### Exercise instructions
Scan the entries below for the string "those" and copy every line where it turns up.

### Data for the task
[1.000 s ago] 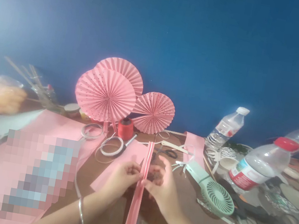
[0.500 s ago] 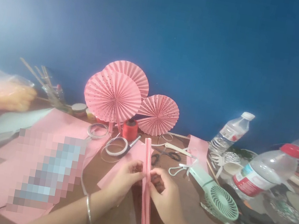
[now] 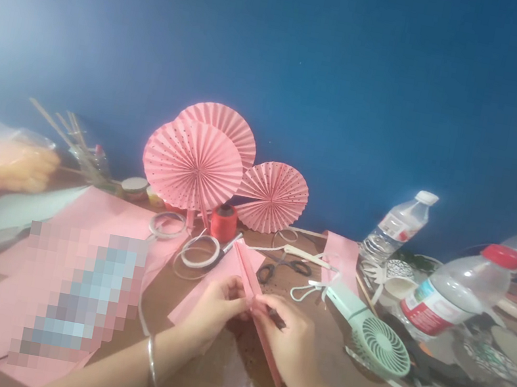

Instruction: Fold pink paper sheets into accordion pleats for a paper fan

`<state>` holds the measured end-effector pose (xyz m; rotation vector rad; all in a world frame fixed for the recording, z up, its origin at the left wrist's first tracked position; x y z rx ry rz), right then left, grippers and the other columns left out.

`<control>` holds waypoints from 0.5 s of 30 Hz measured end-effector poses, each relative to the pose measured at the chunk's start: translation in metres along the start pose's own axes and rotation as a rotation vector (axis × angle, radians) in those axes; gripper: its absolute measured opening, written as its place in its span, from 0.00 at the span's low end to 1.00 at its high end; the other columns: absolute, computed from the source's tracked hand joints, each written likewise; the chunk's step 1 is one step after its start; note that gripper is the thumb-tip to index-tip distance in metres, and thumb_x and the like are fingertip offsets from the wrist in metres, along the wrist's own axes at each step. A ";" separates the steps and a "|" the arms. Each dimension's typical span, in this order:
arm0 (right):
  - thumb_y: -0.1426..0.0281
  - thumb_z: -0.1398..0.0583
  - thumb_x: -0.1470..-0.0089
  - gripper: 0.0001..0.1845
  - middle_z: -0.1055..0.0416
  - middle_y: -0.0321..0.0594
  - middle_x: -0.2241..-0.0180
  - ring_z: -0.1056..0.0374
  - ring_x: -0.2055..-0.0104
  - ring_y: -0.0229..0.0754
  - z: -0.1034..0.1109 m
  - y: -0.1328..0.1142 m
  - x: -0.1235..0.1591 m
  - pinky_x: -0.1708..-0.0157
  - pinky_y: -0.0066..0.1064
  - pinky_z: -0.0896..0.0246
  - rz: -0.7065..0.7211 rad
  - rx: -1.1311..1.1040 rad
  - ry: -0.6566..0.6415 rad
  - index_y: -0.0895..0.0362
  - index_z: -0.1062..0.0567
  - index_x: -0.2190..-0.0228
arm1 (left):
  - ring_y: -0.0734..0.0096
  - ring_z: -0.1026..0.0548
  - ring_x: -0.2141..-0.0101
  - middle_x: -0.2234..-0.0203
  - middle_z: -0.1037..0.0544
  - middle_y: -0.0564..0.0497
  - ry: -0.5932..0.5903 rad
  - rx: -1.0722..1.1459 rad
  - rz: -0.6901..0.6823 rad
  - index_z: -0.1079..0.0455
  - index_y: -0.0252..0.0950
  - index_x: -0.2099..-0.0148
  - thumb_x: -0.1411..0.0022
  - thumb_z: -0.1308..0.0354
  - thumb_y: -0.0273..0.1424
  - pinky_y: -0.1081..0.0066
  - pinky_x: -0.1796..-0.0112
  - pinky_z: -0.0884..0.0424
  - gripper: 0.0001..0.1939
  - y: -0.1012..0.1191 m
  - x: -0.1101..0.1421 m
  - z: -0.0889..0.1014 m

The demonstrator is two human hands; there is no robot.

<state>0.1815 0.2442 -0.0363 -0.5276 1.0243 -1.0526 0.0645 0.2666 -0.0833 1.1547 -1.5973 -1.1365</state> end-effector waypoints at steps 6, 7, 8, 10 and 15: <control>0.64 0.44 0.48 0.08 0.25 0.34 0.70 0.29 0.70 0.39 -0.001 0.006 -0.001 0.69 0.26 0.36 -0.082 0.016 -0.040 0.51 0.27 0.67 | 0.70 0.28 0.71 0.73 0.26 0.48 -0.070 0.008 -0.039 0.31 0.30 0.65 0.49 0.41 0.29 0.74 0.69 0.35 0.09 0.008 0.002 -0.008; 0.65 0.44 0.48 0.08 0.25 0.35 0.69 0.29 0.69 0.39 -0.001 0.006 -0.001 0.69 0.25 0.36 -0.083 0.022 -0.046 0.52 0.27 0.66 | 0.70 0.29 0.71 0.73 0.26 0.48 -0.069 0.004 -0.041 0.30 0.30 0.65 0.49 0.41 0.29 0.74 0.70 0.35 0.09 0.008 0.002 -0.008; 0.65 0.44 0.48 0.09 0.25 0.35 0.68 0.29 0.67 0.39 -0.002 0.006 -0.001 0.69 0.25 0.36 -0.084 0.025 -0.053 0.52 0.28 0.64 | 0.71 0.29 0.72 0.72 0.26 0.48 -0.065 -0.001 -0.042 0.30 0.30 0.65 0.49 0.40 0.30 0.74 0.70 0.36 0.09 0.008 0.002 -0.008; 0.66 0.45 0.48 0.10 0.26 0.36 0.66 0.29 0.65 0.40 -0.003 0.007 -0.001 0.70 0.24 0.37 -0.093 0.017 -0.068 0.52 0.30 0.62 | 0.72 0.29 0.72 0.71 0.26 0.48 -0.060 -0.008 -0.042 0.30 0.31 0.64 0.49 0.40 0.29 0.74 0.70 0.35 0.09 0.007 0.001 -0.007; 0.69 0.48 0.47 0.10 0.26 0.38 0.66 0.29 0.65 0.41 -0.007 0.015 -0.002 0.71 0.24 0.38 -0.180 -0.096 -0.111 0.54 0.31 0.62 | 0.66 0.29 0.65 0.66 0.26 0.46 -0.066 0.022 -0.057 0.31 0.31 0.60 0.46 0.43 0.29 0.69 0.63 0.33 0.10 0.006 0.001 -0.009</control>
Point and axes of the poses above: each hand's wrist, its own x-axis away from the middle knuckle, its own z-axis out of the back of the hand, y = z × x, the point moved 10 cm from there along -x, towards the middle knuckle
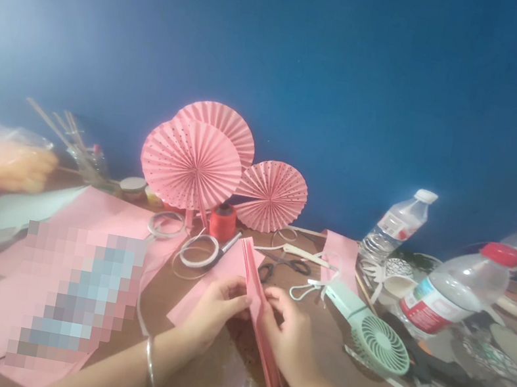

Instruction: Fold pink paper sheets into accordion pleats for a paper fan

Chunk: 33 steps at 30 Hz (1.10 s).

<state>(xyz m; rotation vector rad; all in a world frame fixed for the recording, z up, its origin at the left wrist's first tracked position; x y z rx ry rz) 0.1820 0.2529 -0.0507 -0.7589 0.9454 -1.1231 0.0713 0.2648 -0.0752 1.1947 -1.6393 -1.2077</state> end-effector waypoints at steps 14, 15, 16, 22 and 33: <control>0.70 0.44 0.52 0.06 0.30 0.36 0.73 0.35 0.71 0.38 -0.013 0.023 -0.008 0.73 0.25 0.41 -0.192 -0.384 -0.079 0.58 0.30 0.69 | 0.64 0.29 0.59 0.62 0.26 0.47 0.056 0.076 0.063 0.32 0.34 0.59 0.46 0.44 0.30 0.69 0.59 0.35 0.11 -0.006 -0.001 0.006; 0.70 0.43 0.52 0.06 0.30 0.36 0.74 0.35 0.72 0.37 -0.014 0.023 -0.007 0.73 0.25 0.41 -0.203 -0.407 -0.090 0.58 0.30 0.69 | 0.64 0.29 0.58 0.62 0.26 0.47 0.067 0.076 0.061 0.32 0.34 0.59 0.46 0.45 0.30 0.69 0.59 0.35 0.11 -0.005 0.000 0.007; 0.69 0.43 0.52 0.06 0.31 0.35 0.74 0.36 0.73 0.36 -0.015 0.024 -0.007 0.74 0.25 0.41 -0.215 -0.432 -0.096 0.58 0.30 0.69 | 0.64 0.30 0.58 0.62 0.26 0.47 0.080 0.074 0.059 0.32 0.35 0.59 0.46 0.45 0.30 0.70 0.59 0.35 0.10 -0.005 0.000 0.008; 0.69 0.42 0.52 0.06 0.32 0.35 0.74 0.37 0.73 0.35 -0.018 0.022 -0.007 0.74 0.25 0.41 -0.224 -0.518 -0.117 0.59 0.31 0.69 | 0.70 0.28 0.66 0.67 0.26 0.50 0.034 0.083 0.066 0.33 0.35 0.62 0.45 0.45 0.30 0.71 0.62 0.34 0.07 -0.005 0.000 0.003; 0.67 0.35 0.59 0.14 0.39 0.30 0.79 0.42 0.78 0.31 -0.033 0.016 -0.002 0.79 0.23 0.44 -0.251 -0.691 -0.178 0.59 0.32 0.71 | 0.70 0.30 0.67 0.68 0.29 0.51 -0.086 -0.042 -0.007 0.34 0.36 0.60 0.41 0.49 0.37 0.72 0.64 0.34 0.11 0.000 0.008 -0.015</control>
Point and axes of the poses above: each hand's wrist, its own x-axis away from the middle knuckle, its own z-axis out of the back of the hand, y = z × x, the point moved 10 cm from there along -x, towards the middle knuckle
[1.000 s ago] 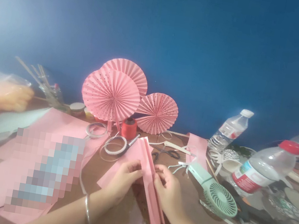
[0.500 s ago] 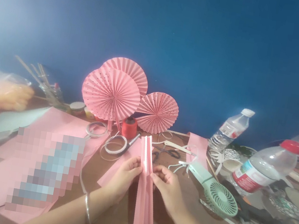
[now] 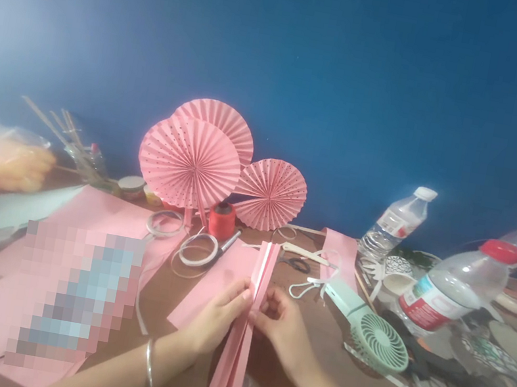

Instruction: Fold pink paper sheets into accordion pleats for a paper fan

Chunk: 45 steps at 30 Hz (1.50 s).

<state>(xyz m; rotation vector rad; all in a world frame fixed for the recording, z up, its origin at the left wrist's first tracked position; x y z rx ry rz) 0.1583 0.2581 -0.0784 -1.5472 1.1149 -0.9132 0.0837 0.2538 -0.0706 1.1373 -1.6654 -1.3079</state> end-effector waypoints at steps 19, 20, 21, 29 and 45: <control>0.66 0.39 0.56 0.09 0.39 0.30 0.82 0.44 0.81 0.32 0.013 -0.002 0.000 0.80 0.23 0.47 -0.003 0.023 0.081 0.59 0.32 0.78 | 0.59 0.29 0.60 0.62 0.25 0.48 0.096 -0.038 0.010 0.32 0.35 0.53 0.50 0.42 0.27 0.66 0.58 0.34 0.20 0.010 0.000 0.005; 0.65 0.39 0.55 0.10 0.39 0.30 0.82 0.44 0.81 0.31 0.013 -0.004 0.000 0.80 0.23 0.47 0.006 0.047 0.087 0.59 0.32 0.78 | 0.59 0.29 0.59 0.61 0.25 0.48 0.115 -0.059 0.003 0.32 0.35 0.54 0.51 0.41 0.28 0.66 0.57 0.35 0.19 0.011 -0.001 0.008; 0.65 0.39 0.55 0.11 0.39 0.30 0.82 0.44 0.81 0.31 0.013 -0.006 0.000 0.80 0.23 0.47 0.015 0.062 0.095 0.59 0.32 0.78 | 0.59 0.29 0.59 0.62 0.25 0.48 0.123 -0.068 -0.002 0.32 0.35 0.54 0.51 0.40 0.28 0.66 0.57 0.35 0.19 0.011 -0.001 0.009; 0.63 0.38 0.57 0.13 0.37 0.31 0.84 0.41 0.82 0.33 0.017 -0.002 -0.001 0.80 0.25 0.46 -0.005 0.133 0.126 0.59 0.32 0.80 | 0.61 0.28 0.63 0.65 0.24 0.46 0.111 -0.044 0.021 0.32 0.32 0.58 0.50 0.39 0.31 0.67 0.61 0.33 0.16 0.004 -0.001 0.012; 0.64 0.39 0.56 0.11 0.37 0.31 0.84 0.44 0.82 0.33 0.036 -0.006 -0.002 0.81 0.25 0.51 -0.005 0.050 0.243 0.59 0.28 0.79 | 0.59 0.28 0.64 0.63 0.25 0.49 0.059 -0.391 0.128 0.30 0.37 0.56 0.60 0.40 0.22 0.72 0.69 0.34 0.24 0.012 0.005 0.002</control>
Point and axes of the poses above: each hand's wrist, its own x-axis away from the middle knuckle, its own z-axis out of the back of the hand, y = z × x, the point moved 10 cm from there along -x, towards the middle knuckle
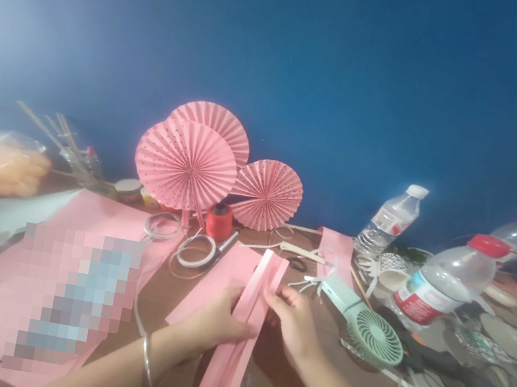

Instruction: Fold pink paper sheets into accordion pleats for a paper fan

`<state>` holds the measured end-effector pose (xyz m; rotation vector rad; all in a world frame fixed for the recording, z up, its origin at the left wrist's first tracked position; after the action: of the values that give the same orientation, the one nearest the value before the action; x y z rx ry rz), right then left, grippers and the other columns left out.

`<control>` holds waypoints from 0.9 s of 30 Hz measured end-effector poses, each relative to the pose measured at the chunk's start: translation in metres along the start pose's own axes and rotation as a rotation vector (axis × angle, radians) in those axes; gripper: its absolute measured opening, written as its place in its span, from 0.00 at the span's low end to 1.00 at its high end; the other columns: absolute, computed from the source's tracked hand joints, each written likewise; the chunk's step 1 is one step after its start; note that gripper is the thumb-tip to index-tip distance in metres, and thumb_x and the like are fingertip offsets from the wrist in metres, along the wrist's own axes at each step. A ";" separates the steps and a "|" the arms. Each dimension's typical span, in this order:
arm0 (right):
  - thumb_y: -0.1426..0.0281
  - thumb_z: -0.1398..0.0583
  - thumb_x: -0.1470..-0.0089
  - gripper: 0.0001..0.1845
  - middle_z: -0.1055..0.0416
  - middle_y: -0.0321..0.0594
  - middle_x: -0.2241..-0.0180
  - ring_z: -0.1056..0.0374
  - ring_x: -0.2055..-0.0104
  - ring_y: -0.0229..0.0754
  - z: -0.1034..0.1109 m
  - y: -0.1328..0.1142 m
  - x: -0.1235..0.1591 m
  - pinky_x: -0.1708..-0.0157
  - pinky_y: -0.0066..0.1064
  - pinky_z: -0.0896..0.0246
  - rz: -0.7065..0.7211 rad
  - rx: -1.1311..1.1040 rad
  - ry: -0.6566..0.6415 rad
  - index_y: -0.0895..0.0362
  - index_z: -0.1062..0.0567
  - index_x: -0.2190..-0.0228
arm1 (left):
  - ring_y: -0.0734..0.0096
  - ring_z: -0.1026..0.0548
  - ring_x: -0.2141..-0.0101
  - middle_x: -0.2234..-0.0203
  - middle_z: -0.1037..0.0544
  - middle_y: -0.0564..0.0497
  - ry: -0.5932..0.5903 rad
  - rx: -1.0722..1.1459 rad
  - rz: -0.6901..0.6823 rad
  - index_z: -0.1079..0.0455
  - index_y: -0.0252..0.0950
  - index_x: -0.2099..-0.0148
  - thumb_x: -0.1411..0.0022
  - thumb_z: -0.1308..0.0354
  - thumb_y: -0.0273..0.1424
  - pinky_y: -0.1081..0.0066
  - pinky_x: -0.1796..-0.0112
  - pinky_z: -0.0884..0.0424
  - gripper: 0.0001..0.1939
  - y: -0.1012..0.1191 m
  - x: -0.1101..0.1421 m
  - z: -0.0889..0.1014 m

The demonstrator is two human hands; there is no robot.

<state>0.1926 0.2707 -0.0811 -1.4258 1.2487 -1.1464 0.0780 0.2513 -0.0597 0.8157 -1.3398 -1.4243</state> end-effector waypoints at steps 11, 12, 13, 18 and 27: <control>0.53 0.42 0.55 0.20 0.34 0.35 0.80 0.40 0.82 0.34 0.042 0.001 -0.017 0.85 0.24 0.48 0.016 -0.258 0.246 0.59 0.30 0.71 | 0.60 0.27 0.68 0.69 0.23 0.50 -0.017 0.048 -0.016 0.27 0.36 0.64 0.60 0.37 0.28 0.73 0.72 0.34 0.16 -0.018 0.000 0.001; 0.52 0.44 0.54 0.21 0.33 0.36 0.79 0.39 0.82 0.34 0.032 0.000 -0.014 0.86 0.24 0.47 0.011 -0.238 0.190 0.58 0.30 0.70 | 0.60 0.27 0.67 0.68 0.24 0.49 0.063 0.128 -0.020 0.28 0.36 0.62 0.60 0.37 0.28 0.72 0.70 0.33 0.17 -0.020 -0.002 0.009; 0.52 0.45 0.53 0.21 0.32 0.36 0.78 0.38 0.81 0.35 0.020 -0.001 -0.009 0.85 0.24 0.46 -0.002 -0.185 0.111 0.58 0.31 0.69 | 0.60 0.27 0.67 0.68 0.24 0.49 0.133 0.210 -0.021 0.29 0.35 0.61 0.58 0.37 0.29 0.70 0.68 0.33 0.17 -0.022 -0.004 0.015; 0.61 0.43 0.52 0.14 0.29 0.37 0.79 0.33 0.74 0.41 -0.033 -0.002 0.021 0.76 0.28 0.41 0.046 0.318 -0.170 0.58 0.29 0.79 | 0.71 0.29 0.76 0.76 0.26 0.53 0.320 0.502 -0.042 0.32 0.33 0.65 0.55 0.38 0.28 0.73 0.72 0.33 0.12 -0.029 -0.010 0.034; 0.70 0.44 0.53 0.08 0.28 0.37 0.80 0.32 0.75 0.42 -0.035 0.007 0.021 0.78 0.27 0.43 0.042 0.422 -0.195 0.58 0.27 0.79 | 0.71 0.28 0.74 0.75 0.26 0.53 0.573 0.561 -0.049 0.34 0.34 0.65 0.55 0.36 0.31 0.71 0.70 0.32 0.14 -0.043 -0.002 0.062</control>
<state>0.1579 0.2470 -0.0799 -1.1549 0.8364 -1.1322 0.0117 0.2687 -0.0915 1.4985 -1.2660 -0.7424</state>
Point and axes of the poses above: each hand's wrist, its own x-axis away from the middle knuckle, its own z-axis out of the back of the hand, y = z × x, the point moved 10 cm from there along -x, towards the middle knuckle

### Written solution
`<control>` holds waypoints from 0.5 s of 30 Hz measured end-effector poses, each relative to the pose measured at the chunk's start: translation in metres along the start pose's own axes and rotation as a rotation vector (axis × angle, radians) in those axes; gripper: its absolute measured opening, written as its place in its span, from 0.00 at the span's low end to 1.00 at its high end; the other columns: absolute, computed from the source's tracked hand joints, each written likewise; the chunk's step 1 is one step after its start; note that gripper is the thumb-tip to index-tip distance in metres, and thumb_x and the like are fingertip offsets from the wrist in metres, along the wrist's own axes at each step. A ";" separates the steps and a "|" the arms. Each dimension's typical span, in this order:
`<control>` holds waypoints from 0.9 s of 30 Hz measured end-effector poses, each relative to the pose measured at the chunk's start: translation in metres along the start pose's own axes and rotation as a rotation vector (axis × angle, radians) in those axes; gripper: its absolute measured opening, written as its place in its span, from 0.00 at the span's low end to 1.00 at its high end; the other columns: absolute, computed from the source's tracked hand joints, each written likewise; the chunk's step 1 is one step after its start; note that gripper is the thumb-tip to index-tip distance in metres, and thumb_x and the like are fingertip offsets from the wrist in metres, along the wrist's own axes at each step. A ";" separates the steps and a "|" the arms. Each dimension's typical span, in this order:

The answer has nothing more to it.